[Extracted data]:
⁂

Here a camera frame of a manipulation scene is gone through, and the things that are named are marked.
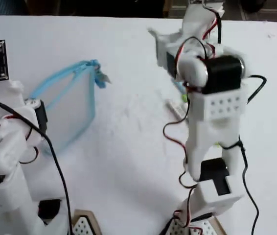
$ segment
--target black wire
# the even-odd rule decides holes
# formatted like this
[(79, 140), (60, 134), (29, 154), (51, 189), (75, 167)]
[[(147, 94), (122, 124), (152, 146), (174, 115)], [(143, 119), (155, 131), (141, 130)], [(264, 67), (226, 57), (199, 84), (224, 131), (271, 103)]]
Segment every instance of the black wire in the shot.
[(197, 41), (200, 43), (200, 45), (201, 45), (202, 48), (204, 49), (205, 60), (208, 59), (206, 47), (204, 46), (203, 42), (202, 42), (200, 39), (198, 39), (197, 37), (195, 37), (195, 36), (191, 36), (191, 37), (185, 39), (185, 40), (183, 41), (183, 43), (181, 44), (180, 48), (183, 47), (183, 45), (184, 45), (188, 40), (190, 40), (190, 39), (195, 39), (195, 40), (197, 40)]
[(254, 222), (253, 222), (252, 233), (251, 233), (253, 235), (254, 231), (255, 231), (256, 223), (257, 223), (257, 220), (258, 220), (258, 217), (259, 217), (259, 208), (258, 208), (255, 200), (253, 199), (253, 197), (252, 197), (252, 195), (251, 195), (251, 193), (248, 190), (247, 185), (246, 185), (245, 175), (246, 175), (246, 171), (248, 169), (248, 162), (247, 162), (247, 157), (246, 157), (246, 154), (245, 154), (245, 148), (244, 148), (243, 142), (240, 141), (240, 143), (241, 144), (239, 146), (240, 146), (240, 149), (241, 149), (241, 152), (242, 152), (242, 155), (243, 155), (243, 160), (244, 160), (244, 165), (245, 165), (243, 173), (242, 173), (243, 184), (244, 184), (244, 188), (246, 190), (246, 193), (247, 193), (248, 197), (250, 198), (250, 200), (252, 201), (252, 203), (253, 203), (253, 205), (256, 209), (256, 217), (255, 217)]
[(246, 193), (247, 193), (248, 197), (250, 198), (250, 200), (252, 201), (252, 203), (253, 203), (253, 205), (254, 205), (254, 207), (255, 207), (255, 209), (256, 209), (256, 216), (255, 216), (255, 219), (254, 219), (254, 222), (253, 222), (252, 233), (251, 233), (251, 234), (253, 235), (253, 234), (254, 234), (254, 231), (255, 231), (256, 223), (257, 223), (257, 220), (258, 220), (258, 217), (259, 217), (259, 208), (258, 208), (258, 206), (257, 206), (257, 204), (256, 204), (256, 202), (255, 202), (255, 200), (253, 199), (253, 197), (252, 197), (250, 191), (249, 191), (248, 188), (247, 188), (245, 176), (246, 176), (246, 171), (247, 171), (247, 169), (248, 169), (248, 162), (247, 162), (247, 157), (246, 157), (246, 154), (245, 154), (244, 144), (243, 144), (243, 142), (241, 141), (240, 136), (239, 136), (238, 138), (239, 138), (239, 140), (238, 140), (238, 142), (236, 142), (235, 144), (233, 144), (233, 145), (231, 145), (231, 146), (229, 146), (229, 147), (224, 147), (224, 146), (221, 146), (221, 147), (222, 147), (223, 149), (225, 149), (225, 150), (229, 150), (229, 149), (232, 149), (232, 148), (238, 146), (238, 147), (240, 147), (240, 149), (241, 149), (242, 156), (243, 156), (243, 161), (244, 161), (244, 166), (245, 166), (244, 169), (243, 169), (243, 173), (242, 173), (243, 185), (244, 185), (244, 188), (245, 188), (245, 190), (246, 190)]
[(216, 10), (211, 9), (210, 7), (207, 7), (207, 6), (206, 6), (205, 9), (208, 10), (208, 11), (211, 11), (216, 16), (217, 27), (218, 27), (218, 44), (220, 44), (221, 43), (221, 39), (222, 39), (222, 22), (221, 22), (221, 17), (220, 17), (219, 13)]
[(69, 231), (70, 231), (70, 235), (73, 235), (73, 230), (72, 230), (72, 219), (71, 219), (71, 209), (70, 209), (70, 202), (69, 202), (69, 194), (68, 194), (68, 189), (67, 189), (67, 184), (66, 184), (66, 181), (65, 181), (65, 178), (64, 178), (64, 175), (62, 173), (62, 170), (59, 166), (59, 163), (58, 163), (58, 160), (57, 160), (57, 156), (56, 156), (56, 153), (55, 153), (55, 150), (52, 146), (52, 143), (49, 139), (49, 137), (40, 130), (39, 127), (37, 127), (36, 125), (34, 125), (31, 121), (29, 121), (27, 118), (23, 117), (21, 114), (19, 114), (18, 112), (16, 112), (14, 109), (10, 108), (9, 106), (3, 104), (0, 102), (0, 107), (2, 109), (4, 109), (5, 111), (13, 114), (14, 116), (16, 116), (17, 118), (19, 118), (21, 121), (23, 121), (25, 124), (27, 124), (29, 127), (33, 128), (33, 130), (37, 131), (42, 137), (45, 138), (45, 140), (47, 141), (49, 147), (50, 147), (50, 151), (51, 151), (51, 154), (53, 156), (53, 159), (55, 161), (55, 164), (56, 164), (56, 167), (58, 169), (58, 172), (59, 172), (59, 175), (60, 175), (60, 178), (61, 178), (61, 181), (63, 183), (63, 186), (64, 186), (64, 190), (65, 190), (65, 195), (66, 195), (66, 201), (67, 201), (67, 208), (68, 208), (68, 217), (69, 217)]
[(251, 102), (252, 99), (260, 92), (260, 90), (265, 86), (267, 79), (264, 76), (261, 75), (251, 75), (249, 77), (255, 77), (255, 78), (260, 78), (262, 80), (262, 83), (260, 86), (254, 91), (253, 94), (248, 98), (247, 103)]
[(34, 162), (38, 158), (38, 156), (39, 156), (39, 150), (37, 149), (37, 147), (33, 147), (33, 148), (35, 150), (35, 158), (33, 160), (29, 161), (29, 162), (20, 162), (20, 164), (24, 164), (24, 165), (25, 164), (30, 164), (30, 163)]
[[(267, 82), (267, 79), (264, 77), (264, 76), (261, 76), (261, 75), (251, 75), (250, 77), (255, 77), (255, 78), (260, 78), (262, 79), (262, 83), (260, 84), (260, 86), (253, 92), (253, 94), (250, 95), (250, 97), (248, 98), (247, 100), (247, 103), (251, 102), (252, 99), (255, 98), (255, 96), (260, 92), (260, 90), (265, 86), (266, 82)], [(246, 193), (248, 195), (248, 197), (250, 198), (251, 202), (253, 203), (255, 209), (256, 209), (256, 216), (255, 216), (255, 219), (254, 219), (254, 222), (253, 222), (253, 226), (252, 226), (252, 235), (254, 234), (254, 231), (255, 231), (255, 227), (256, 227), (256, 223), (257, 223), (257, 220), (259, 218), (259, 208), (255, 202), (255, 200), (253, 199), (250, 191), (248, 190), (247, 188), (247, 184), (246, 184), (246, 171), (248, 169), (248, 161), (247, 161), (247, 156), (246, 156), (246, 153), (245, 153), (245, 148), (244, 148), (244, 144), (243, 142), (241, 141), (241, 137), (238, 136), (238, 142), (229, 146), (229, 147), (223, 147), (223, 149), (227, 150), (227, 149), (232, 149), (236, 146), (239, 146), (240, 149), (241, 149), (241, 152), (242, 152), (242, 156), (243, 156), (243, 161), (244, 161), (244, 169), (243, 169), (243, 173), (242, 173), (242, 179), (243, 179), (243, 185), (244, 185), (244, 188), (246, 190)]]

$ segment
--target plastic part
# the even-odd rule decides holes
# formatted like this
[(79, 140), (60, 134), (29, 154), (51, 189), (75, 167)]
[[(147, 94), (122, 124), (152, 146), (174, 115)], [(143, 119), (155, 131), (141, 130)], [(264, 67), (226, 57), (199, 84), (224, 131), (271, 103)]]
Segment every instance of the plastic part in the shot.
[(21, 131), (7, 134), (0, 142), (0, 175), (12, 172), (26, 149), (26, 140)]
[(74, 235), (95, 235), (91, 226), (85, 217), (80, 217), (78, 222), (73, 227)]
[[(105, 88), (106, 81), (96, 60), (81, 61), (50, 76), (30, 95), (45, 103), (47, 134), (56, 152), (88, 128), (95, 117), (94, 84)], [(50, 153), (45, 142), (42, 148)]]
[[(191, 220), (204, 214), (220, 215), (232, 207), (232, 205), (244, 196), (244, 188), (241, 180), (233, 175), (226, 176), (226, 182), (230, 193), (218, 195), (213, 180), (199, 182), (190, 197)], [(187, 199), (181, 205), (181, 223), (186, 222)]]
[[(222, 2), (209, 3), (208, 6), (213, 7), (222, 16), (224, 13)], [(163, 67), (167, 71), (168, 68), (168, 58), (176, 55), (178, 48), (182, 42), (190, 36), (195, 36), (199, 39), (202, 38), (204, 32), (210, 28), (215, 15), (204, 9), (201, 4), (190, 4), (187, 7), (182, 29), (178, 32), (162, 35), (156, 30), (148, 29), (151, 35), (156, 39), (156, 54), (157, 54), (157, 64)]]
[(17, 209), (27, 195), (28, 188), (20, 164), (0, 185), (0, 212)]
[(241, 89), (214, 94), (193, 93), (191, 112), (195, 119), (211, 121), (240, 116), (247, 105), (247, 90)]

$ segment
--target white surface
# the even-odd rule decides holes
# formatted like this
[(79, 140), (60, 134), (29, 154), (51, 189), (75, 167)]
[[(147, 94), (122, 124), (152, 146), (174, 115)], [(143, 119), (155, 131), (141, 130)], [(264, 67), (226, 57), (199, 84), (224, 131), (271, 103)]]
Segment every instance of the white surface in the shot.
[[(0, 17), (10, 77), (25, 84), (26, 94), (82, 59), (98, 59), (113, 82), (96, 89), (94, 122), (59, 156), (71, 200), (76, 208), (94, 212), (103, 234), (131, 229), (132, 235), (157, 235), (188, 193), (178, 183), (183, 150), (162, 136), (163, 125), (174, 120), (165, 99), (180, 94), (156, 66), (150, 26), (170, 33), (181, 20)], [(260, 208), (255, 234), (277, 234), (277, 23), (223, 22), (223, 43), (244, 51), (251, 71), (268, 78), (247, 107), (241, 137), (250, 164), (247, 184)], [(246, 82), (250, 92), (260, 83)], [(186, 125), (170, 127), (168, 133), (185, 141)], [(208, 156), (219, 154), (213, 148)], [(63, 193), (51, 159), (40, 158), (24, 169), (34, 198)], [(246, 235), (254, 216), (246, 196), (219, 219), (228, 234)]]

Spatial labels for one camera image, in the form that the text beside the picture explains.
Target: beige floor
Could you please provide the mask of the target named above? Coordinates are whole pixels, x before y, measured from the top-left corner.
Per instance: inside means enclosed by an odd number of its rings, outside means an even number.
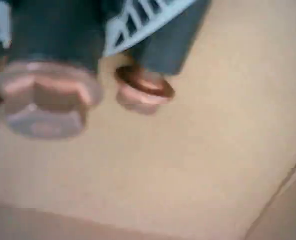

⁂

[Work instructions]:
What you give back must be the stretch above, starting at the line with "Spatial labels for" and ending at the line with "Could you please", copied exactly.

[Solution for this exercise]:
Spatial labels for one camera image, in the form that the text beside the picture explains.
Target: beige floor
Could you please provide the mask of the target named above? Coordinates are whole pixels, x before y, measured from the top-left corner.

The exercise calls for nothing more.